(TASK PROMPT) If a line in the material below has the word "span", copy it.

□ □ □

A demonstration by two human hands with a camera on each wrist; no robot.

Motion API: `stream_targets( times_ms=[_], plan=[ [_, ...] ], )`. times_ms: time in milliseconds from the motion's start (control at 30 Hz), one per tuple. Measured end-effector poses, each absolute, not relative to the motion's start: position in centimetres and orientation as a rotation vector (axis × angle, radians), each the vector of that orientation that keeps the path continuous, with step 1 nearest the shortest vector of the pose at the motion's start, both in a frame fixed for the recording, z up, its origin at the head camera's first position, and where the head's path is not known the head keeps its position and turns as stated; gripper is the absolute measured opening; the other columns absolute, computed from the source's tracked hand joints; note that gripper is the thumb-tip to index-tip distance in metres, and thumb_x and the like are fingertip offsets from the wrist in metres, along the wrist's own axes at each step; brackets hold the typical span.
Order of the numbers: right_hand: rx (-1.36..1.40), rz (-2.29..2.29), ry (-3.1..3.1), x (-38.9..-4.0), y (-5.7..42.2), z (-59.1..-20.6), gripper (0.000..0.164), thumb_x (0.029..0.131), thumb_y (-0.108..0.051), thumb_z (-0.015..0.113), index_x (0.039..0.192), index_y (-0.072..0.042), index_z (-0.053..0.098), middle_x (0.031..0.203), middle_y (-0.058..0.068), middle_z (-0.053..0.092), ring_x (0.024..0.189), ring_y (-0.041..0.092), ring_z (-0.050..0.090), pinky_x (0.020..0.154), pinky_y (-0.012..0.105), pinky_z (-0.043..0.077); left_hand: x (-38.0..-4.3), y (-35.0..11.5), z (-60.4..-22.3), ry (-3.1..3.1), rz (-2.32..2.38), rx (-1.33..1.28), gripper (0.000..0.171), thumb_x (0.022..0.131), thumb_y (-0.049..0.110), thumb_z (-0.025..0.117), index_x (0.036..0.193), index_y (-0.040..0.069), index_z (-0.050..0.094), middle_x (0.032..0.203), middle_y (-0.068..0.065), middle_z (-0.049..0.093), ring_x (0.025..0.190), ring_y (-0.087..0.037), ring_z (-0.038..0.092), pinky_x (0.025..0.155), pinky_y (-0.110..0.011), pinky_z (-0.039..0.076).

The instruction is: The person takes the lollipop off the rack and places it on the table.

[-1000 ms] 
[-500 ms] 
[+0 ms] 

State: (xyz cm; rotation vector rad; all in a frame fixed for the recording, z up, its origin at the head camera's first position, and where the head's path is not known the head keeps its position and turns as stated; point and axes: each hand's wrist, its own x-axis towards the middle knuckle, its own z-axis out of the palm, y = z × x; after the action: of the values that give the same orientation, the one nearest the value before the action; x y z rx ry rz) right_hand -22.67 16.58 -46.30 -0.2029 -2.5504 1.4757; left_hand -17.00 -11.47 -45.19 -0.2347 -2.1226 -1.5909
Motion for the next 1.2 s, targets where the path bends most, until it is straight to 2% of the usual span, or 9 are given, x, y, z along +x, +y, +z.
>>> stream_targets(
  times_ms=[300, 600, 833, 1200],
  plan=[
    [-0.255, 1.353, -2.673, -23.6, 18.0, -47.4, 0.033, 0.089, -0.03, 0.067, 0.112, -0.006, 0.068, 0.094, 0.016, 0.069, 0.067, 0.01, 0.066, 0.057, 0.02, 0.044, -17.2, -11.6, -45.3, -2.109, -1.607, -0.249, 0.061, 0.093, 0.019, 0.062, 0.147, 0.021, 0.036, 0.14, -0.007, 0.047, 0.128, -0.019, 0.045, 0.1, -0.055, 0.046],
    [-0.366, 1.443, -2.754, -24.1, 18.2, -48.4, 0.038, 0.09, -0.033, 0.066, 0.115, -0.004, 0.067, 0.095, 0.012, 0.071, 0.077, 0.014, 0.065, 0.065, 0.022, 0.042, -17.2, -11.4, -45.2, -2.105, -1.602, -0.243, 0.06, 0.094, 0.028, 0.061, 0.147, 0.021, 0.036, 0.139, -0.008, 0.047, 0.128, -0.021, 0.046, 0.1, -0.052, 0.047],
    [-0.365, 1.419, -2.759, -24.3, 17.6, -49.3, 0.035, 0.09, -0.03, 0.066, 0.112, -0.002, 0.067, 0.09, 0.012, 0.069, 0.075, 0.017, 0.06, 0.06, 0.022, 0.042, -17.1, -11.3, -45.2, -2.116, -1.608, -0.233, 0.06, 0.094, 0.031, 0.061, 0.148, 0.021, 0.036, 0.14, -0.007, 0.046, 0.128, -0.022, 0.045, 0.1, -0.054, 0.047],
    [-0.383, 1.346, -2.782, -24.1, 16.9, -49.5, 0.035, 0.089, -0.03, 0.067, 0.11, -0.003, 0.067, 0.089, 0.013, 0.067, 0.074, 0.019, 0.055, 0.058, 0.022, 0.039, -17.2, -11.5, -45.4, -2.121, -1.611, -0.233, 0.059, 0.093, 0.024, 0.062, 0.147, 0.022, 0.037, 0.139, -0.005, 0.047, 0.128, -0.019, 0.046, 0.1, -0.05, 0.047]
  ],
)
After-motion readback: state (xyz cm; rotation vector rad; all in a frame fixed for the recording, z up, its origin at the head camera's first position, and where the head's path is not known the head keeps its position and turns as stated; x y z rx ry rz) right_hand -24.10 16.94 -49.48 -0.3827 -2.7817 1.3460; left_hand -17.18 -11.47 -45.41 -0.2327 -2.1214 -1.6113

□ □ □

(ANSWER TO THE PROBLEM)
Motion API: `stream_targets( times_ms=[_], plan=[ [_, ...] ], )`. times_ms: time in milliseconds from the motion's start (control at 30 Hz), one per tuple. Measured end-effector poses, each absolute, not relative to the motion's start: position in centimetres and orientation as a rotation vector (axis × angle, radians), each the vector of that orientation that keeps the path continuous, with step 1 nearest the shortest vector of the pose at the motion's start, both in a frame fixed for the recording, z up, its origin at the head camera's first position, and where the head's path is not known the head keeps its position and turns as stated; gripper is the absolute measured opening; the other columns absolute, computed from the source's tracked hand joints; note that gripper is the thumb-tip to index-tip distance in metres, and thumb_x and the like are fingertip offsets from the wrist in metres, along the wrist's own axes at each step; brackets hold the typical span.
Motion for the next 1.2 s, targets where the path bends most, until it is straight to 2% of the usual span, or 9 are given, x, y, z along +x, +y, +z.

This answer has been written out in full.